> Data segment

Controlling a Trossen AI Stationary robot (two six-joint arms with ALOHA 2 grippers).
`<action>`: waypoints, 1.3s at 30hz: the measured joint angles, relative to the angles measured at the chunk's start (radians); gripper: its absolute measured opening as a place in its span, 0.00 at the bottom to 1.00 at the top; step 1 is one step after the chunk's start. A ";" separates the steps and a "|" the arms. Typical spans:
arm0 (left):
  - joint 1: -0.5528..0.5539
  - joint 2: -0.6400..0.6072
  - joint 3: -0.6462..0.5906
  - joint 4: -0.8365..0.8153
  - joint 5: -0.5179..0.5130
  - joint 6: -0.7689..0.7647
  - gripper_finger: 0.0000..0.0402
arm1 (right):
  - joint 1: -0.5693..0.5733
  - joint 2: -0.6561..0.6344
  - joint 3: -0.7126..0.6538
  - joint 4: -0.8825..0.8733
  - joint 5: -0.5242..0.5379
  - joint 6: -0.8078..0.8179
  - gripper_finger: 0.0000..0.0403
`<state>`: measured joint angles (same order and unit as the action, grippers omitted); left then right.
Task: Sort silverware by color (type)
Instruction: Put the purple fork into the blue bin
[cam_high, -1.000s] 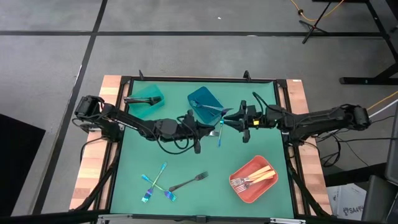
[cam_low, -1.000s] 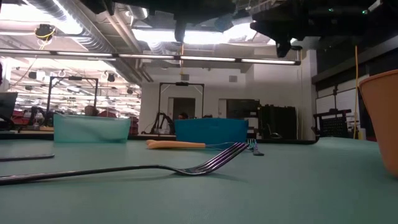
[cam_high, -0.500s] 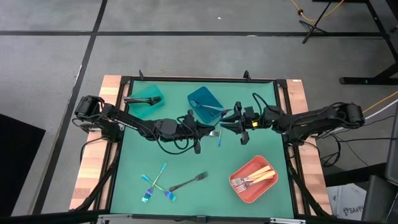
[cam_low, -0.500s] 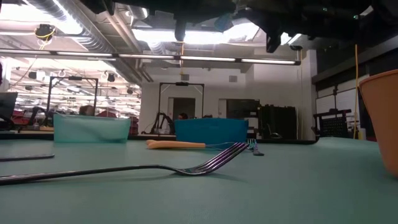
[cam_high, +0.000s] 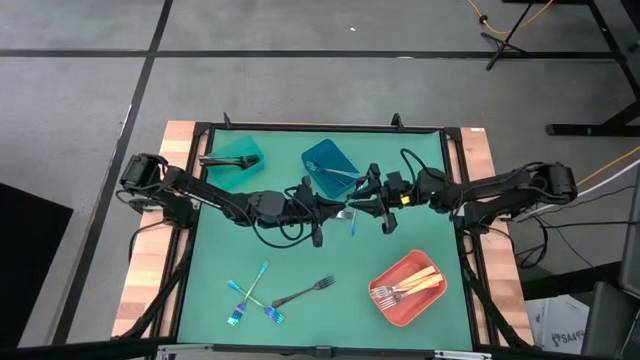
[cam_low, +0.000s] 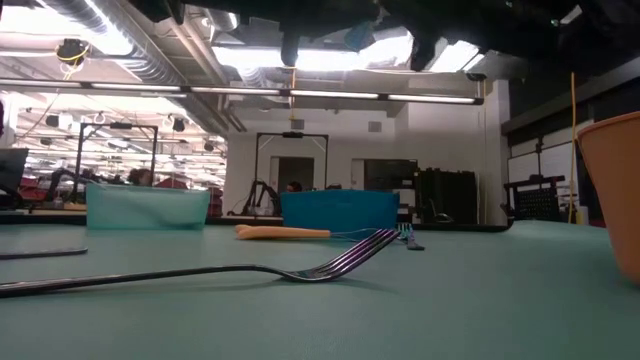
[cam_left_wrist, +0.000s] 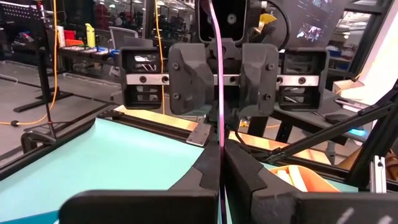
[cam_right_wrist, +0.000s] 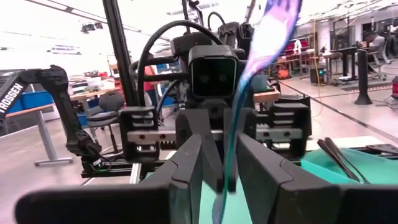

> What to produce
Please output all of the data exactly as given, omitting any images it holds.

> Answer to the exercise
Controlling a Trossen AI Stationary robot (two six-joint arms with ALOHA 2 grippers).
`<action>`: waypoints, 1.3s at 30hz: the measured joint angles, relative to the angles measured at the chunk's start (radians); gripper: its absolute measured opening as a place in its span, 0.00 at the bottom to 1.00 at the top; step 1 is one step after the chunk's start. A ";" separates the steps and a "|" the arms. Typical spans:
arm0 (left):
  - joint 1: -0.5528..0.5539
  - joint 2: -0.6400..0.6072
  - joint 3: -0.6462..0.5906
  - joint 4: -0.8365..0.8153
  - joint 5: -0.5179..0.5130
  - joint 6: -0.7689..0.7647
  - gripper_finger: 0.0000..0.0402
arm1 (right):
  - joint 1: -0.5693..0.5733
  - joint 2: -0.6561..0.6344
  - joint 3: -0.7126..0.6538
  - joint 4: -0.8825..0.8733
  - joint 5: -0.5242..0.5379
  - joint 6: -0.8078..0.8179
  - gripper_finger: 0.0000..0.0403
`<state>`: measured joint angles (same order and unit as the action, grippers omitted); left then right.
Task: Sort silverware by color (type)
Instruction: Put the purple fork into the blue bin
[cam_high, -1.000s] 
[cam_low, -1.000s] 
[cam_high, -0.500s] 
[cam_low, -0.500s] 
[cam_high, +0.000s] 
[cam_low, +0.000s] 
[cam_left_wrist, +0.000s] 
[cam_right_wrist, +0.000s] 

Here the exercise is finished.